BlueVoid
BlueVoid

Reputation: 929

Singleton across modules

I'm trying to implement a Singleton and I am running into difficulty when I import the module. My set up is the following. I am using Python 2.7.

MODULE 1

class SingletonClass(object):
    def __new__(self, *args, **kwargs):
        if not self._instance:
            self._instance = super(SingletonClass, self).__new__(
                                self, *args, **kwargs)
        return self._instance

print SingletonClass()  #OUTPUT: 0x00000000030F1630
print SingletonClass()  #OUTPUT: 0x00000000030F1630 (Good, what I want)

MODULE 2

import SingletonClass

class AnotherClass:
    print SingletonClass.SingletonClass() #OUTPUT: 0x0000000003292208

Within the module the singleton is working, but in another module the Singleton is not returning the same object as it did in the first. Any idea why?

Edit

For now I will put the only thing that I have found that works. I'm sure there is a better solution to this, but I think this may better convey what the underlying problem is.

MODULE 1

class SingletonParent(object):
    _instance = None

    def __new__(self, *args, **kwargs):
        if not self._instance:
            self._instance = super(SingletonParent, self).__new__(
                                self, *args, **kwargs)
        return self._instance

MODULE 2

import SingletonParent    
class SingletonClass(object):
        def __new__(self, *args, **kwargs):
            if not SingletonParent.SingletonParent._instance:
               SingletonParent.SingletonParent._instance = super(SingletonClass, self).__new__(
                            self, *args, **kwargs)
            return SingletonParent.SingletonParent._instance 

    print SingletonClass()  #OUTPUT: 0x00000000030F1630
    print SingletonClass()  #OUTPUT: 0x00000000030F1630

MODULE 3

import SingletonClass

class AnotherClass:
    print SingletonClass.SingletonClass() #OUTPUT: 0x00000000030F1630

Solution (Edit 3)

Lesson: Don't have your main function in the same module as your Singleton!

Upvotes: 4

Views: 2326

Answers (1)

David Wolever
David Wolever

Reputation: 154514

Your problem is most likely that the module is being imported twice under two different names.

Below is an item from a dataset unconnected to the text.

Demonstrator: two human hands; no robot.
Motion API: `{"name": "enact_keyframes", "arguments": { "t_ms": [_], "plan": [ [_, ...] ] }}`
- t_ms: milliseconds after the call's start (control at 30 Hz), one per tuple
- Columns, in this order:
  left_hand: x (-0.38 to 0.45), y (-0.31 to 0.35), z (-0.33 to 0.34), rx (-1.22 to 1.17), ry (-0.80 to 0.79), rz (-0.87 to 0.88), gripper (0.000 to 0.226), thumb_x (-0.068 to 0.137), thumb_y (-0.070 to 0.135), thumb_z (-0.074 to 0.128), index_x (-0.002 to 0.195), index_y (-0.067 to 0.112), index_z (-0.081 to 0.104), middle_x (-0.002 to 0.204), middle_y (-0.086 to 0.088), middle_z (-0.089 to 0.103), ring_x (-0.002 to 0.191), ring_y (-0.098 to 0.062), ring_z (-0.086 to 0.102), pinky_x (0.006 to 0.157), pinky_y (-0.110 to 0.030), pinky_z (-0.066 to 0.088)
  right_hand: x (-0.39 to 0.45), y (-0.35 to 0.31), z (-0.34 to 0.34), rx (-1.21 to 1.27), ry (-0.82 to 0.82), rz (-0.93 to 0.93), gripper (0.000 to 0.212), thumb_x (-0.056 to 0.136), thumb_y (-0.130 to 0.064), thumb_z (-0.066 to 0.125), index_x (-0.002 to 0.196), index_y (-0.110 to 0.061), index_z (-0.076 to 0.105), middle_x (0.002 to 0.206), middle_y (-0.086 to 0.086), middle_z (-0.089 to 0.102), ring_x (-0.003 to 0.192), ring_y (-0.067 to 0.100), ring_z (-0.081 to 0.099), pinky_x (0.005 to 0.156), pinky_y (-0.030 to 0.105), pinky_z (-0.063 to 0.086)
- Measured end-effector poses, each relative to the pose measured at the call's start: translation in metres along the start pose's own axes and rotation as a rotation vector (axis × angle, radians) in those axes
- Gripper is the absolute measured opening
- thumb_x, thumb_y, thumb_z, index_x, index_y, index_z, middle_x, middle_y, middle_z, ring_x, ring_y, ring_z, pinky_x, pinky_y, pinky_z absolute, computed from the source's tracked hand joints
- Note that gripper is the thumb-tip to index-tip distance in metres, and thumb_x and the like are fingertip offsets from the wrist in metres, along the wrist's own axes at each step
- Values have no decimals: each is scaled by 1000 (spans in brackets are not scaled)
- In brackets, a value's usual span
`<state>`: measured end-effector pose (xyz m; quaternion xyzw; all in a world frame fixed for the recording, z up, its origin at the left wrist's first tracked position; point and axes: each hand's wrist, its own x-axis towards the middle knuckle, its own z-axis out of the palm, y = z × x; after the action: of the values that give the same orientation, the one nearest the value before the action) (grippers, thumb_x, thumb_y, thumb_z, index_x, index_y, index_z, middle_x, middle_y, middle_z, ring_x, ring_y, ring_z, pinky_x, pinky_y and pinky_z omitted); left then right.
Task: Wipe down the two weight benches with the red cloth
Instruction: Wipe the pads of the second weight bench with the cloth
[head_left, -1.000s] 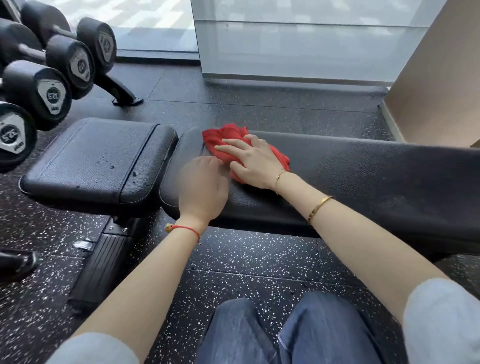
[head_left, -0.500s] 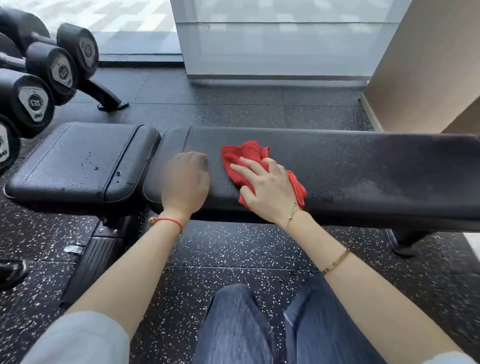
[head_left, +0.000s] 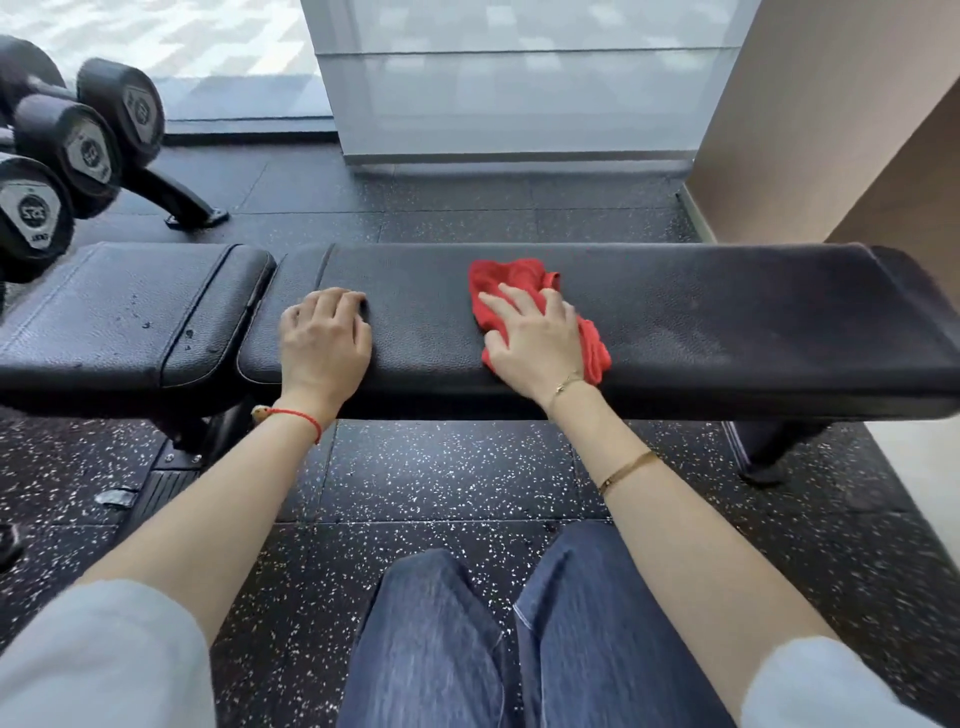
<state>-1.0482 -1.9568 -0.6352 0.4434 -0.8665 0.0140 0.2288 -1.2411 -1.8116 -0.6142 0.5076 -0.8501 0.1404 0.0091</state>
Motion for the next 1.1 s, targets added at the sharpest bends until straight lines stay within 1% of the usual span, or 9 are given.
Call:
{"name": "enact_keyframes", "arguments": {
  "t_ms": [100, 200, 333, 433, 533, 633, 867, 967, 1100],
  "plan": [
    [-6, 19, -6, -11, 19, 26, 34, 96, 25, 45, 123, 14, 63, 130, -6, 61, 125, -28, 52, 107, -45, 33, -14, 14, -5, 14, 2, -83, 49, 91, -41, 45, 140, -41, 45, 150, -16, 39, 131, 29, 34, 111, 39, 22],
    [-14, 55, -10, -92, 26, 122, 35, 93, 26, 48, 123, 14, 62, 130, -5, 61, 125, -27, 53, 108, -45, 34, -24, 44, -11, -7, 53, -64, 50, 88, -42, 43, 138, -42, 47, 148, -17, 42, 129, 27, 37, 108, 36, 24],
    [-14, 94, -5, -153, -29, 155, 37, 94, 25, 50, 129, 15, 59, 134, -4, 58, 128, -25, 49, 111, -43, 33, -31, 98, -24, 6, 114, 126, 55, 84, -45, 34, 137, -42, 49, 148, -15, 43, 129, 29, 36, 109, 39, 24],
    [-12, 110, 5, -136, -84, 159, 37, 96, 27, 48, 130, 16, 57, 135, -2, 57, 129, -24, 47, 111, -42, 30, -20, 129, -30, 1, 120, 289, 49, 90, -43, 39, 138, -42, 48, 151, -13, 40, 133, 31, 32, 110, 41, 22],
    [-16, 119, 16, -95, -117, 107, 38, 97, 29, 44, 131, 18, 54, 138, 0, 52, 132, -23, 42, 114, -45, 27, -1, 131, -28, -21, 122, 357, 47, 92, -41, 42, 139, -38, 47, 151, -10, 39, 133, 34, 30, 112, 44, 21],
    [-17, 121, 22, -55, -93, 102, 38, 94, 30, 43, 128, 18, 54, 136, -1, 52, 129, -25, 43, 112, -49, 28, 14, 118, -26, -25, 70, 262, 49, 92, -39, 42, 141, -38, 45, 153, -9, 37, 133, 36, 30, 112, 44, 21],
    [-15, 119, 19, -40, -48, 103, 37, 88, 28, 46, 123, 22, 57, 130, 3, 56, 123, -23, 49, 108, -47, 33, -5, 81, -21, -30, -60, -197, 54, 89, -43, 39, 142, -43, 40, 152, -17, 37, 132, 31, 33, 112, 42, 23],
    [-16, 118, 17, -55, -52, 119, 38, 88, 27, 46, 124, 22, 57, 130, 4, 56, 124, -22, 49, 108, -46, 33, -13, 104, -27, 5, -19, -208, 56, 85, -45, 35, 140, -42, 45, 149, -18, 42, 128, 27, 37, 110, 39, 25],
    [-15, 119, 14, -77, -64, 125, 41, 88, 30, 42, 125, 21, 56, 132, 4, 55, 125, -22, 48, 108, -44, 32, 15, 125, -30, -7, -16, -61, 54, 87, -46, 38, 140, -42, 45, 151, -14, 40, 132, 30, 34, 110, 39, 22]
  ]
}}
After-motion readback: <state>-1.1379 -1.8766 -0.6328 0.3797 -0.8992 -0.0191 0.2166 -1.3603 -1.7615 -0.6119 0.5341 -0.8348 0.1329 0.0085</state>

To test for this, add something like:

print "Being imported..."

In module1.py.

If this message is printed twice, then the module is being imported twice, and that's your problem. To fix it, make sure that you're using the same name to import the module everywhere[0], and that you're not doing hackery with sys.path.

[0]: Technically this shouldn't be necessary, but it's a simple fix.